CHICAGO -- By now it shouldn’t come as any surprise the Chicago Cubs aren’t necessarily ready to hand the organization’s minor league player of the year, Kris Bryant, a starting job -- at least not on April 6 when the 2015 season begins.
When general manager Jed Hoyer was asked Monday what the chances of Bryant making the opening roster were, he said, “We’ll see how the roster comes together over the course of the offseason.”
“Just like in September, the roster status will be a factor coming out of spring training,” Hoyer continued. “Sometimes you preserve depth at the beginning of the season, at end of spring. But obviously he’s going to be in spring training with us, and I’m sure it’ll be fun to look out on the field and see all those guys. But it’s way too early to speculate given we haven’t even gone through an offseason.”
That’s not exactly as succinct as saying he’s got a chance.
If the Cubs bring Bryant to Chicago right from spring training, they’ll be allowing him to become a free agent a year earlier than if they wait just a couple of weeks.
A player gets credit for a year of service time if he’s in the big leagues for 172 days during the season. A major league season lasts about 182 days. Hoyer’s reference to “roster status” is in regard to the 40-man spot that Bryant doesn’t need to occupy right now due to his relative youth as a professional.
It all potentially adds up to at least a couple of weeks in April of Bryant at Triple-A Iowa.
“The numbers he put up were outstanding,” Hoyer said. “His slumps were really minor. He didn’t tire much.”
Bryant had 43 home runs combined between Double and Triple-A while winning minor league player of the year from Baseball America and several other media outlets.
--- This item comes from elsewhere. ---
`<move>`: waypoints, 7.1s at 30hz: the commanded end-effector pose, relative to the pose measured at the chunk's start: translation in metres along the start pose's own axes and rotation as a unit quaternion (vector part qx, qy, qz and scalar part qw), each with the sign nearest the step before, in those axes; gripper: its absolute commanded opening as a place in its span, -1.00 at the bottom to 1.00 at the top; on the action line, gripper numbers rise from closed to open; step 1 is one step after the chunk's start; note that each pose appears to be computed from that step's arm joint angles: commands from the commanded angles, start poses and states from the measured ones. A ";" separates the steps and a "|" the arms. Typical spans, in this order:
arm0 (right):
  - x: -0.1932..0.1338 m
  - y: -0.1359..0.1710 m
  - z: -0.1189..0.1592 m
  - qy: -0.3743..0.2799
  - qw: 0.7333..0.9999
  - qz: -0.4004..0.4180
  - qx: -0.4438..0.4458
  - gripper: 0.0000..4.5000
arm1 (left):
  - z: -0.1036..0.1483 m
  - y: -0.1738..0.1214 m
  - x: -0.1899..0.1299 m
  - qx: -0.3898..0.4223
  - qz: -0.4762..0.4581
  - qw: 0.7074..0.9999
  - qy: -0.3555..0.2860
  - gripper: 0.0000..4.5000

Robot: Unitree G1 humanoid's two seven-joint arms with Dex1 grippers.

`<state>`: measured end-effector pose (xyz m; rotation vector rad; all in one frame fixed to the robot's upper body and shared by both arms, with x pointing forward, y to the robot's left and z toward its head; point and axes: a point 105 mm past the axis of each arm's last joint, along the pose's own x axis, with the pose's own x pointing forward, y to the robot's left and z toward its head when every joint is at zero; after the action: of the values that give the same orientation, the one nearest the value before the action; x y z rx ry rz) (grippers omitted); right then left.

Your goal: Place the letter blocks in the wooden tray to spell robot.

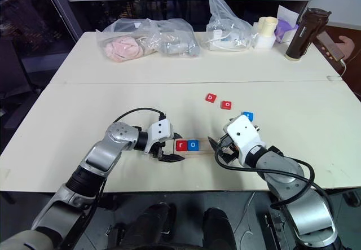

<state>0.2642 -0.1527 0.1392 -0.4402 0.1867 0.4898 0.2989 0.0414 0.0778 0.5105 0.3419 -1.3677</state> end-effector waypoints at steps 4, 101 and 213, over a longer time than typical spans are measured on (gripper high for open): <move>-0.003 -0.007 0.009 -0.015 1.000 -0.010 -0.013 1.00 | -0.018 -0.012 0.006 -0.022 -0.030 0.999 0.025 0.40; 0.206 -0.015 0.030 0.184 0.931 -0.176 0.263 -0.49 | 0.064 0.024 -0.132 -0.068 0.162 0.957 -0.230 1.00; 0.049 0.015 0.005 0.052 0.881 0.424 -0.204 -0.50 | 0.053 -0.021 -0.114 -0.010 0.000 0.979 -0.202 1.00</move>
<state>0.2980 -0.1204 0.1140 -0.7710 0.4311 1.3860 0.2588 0.1070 0.1695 0.1857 0.0581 -1.4206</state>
The Cubs named him their minor league player of the year on Monday. (Jen-Ho Tseng of Class-A earned the club’s minor league pitcher of the year award.).
Bryant will be honored before the game against the Cincinnati Reds on Wednesday, but that’s as close as he’ll come to playing at Wrigley Field this season.
“He had some big ups, but he managed to keep the troughs pretty short,” Hoyer said.
Hoyer confirmed Cubs president Theo Epstein's remarks made earlier this month that Bryant would remain a third baseman, but that he might get a look around the diamond.
“If we put him in the outfield, it’s to work on his versatility,” Hoyer said. “We do want to do that with different guys. It’s a valuable thing to have.”